## Assignment
Your answer must be every line of the data that contains "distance".

*** Opening Dataset excerpts ***

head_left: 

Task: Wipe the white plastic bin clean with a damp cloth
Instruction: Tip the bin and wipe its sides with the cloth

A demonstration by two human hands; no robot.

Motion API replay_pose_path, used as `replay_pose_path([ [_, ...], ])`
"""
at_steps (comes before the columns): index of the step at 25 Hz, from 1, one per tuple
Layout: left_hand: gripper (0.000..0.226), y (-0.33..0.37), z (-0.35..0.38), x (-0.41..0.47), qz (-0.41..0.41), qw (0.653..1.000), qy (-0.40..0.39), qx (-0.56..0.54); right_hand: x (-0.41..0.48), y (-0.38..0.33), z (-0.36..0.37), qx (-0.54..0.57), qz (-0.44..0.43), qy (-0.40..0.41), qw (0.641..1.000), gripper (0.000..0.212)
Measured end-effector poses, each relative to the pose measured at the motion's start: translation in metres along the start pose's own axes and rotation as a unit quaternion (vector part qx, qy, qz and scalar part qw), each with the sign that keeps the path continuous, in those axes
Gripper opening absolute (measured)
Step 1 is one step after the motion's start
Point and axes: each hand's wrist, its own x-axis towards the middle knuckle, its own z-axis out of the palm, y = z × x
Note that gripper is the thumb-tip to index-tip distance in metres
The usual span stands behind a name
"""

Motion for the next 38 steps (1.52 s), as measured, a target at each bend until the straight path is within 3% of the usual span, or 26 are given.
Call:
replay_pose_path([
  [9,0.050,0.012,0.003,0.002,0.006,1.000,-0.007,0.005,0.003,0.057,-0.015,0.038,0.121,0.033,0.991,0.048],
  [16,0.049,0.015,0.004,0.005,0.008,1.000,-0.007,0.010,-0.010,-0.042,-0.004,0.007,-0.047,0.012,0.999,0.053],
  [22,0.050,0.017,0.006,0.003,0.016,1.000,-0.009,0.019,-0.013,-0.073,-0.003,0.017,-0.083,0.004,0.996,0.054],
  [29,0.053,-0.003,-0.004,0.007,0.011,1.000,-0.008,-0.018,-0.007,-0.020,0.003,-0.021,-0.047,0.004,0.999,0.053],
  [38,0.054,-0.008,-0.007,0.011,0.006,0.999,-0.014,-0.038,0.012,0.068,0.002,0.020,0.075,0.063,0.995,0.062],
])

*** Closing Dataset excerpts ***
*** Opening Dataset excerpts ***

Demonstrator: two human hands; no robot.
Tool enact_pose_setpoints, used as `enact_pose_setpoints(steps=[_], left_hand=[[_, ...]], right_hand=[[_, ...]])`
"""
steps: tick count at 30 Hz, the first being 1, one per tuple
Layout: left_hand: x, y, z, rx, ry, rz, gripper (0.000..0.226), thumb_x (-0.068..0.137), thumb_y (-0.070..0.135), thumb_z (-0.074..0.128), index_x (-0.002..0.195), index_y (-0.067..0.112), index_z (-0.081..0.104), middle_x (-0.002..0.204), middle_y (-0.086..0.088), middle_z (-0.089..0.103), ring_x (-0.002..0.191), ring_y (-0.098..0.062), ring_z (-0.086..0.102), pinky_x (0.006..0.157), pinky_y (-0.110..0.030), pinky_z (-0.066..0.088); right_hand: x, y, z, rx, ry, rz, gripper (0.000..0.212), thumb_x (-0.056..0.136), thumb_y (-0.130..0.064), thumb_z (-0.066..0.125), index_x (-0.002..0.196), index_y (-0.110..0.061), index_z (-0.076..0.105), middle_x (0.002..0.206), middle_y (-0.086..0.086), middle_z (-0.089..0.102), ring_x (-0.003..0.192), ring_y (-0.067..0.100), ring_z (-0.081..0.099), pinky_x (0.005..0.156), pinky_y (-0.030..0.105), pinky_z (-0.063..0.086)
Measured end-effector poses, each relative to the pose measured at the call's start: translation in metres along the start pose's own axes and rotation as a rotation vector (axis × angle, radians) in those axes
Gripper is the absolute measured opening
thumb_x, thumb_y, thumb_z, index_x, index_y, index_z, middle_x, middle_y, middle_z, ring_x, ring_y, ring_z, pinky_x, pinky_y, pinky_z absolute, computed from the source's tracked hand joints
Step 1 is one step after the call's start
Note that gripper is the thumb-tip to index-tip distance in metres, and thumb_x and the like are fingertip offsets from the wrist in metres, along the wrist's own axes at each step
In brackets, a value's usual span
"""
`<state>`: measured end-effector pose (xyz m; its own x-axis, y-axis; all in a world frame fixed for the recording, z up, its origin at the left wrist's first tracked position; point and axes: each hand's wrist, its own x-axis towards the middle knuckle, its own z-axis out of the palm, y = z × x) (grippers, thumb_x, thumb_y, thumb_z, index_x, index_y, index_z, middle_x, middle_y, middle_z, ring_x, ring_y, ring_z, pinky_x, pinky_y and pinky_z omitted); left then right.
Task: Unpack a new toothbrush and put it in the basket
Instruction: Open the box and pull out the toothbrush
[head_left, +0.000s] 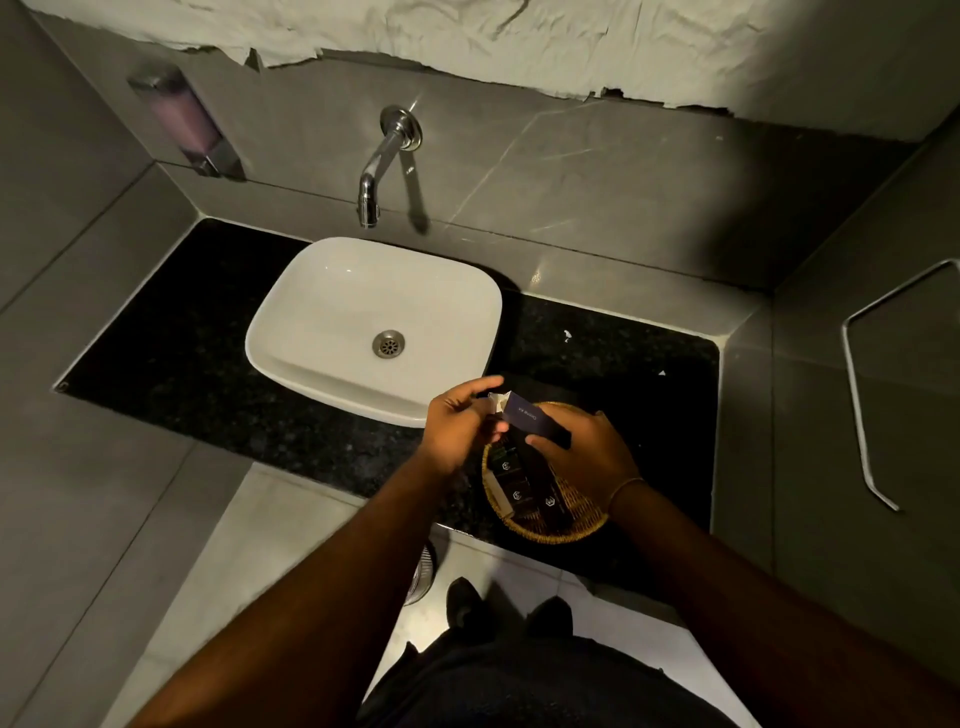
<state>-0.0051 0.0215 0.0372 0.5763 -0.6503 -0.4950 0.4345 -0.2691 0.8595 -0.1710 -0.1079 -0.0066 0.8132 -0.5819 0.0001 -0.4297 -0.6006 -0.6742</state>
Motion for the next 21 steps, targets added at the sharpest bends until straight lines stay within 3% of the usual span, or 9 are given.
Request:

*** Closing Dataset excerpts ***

## Your response
Note that gripper is the thumb-tip to index-tip distance in metres
Note that gripper is the thumb-tip to index-tip distance in metres, and thumb_x and the like are fingertip offsets from the wrist in metres, along the wrist's own axes at each step

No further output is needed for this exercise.